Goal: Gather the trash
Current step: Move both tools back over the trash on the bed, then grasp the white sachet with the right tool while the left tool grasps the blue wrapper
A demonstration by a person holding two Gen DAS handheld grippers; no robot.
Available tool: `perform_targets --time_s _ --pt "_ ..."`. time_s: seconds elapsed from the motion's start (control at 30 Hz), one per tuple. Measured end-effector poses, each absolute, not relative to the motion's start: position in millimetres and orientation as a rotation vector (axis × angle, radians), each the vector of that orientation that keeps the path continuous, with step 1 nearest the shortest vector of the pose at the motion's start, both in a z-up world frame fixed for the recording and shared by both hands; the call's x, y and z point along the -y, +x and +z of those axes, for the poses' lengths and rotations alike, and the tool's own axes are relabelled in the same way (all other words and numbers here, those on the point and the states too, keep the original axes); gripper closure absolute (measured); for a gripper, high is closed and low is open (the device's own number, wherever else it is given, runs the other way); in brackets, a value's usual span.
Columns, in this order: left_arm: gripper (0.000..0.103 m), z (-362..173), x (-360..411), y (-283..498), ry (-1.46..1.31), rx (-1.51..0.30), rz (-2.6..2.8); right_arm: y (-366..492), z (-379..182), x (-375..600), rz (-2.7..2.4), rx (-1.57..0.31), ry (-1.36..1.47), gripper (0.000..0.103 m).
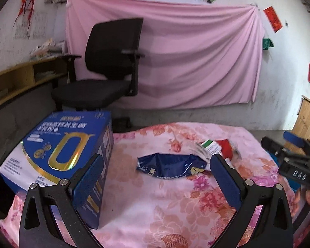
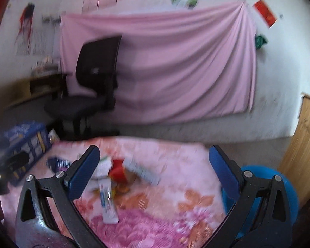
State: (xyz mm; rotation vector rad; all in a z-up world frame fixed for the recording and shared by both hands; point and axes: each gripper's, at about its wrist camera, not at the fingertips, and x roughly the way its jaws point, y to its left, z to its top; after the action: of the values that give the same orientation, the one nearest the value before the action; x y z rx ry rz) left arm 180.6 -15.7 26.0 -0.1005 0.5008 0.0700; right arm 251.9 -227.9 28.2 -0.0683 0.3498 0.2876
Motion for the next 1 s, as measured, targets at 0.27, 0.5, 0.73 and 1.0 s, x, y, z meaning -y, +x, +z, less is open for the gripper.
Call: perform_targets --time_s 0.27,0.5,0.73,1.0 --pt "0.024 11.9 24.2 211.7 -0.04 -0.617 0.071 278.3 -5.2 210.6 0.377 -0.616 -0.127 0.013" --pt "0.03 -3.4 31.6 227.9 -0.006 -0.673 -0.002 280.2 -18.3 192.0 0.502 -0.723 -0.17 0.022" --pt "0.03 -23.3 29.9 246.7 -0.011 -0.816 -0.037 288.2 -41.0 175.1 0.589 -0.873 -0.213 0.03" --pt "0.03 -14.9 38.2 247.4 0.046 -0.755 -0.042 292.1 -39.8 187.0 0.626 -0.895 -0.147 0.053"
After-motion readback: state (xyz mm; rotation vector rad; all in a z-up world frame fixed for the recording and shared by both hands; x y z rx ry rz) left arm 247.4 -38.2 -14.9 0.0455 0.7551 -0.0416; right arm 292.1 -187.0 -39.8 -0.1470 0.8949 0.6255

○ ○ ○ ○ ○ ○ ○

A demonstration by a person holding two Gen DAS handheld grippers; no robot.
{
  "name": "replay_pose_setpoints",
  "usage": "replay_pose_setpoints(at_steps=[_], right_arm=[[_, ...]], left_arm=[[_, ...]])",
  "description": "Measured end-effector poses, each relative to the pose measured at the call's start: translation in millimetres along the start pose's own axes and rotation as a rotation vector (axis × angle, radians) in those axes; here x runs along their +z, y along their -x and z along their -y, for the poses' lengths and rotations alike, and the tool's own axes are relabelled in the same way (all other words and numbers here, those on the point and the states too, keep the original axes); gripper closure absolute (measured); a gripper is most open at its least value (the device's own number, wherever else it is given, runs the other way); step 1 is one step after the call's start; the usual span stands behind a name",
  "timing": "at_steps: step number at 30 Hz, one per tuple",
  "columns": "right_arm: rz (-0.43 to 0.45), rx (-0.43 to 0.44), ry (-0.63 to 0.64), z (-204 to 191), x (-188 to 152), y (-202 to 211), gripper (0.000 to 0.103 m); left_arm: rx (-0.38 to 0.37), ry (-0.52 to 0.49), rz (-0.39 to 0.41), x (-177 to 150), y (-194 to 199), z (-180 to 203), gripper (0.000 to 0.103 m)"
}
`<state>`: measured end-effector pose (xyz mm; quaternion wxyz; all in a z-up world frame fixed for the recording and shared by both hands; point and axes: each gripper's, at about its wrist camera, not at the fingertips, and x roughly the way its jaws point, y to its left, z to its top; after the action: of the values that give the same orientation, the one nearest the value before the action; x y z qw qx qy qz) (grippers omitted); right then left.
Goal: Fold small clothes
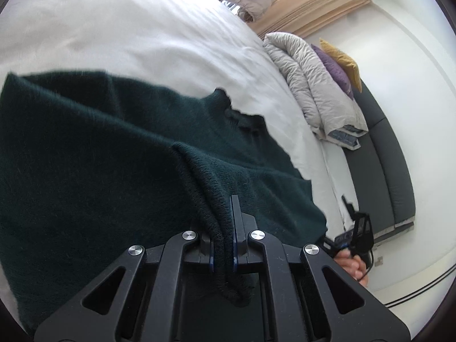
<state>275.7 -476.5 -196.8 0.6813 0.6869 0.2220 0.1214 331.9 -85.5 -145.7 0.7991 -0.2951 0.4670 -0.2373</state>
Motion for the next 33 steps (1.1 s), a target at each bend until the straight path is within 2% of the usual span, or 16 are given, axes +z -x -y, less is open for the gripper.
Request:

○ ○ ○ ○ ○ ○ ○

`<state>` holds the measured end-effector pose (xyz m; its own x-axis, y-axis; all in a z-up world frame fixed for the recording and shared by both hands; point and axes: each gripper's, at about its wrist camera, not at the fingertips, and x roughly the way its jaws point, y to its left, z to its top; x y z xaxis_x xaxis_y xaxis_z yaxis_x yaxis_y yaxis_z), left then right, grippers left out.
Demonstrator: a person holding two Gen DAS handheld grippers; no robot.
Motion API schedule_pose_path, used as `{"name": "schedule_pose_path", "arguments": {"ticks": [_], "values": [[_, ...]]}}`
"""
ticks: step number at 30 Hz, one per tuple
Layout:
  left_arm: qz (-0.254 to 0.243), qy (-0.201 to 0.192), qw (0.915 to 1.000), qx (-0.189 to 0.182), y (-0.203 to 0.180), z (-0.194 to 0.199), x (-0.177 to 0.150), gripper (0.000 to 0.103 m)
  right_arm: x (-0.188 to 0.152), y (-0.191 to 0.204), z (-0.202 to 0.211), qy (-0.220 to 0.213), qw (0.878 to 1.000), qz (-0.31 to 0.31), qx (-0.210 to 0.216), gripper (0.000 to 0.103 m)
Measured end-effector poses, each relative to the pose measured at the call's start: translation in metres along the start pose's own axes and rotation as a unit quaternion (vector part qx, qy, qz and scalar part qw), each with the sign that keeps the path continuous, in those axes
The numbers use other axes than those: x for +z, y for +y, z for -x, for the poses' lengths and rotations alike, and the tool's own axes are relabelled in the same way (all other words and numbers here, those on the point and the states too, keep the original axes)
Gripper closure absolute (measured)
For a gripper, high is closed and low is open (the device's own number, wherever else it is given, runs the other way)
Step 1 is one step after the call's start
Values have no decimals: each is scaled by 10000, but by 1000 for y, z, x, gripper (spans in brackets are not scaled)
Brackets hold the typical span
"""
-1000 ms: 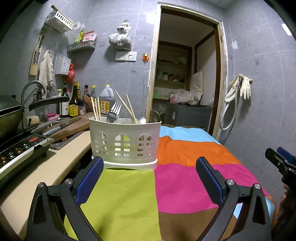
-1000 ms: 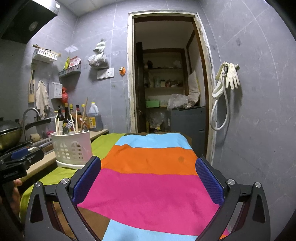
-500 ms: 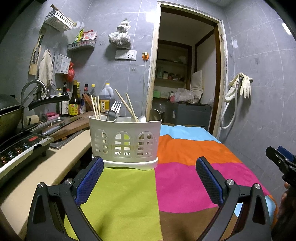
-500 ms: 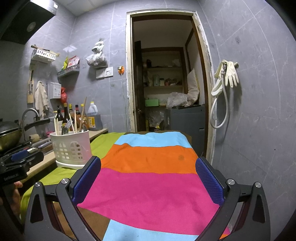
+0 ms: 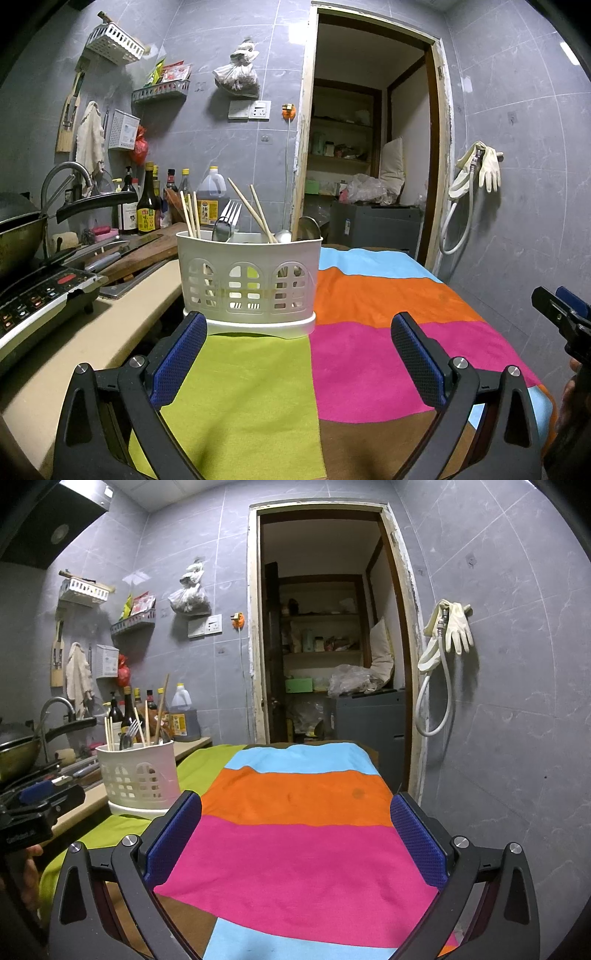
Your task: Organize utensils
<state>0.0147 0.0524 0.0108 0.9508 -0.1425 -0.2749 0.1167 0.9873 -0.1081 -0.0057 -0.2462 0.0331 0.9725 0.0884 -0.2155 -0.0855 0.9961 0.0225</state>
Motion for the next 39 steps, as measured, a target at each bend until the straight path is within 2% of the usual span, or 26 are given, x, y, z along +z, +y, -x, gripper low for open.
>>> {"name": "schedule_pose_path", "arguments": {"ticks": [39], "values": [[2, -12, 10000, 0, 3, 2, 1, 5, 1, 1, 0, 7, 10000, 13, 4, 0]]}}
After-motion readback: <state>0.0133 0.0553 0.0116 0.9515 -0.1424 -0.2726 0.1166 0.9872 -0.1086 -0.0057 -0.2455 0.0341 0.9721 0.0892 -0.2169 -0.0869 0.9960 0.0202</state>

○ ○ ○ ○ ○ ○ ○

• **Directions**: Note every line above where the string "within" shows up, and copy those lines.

• **Solution to this task**:
Motion for the next 33 steps (1.1 s), a target at each bend until the straight path is within 2% of the usual span, or 16 are given, axes +z -x -y, less is open for the gripper.
Motion for the next 39 steps, as measured, a target at each bend until the straight path is within 2% of the usual span, or 26 are given, x, y, z along +z, +y, -x, gripper low for open.

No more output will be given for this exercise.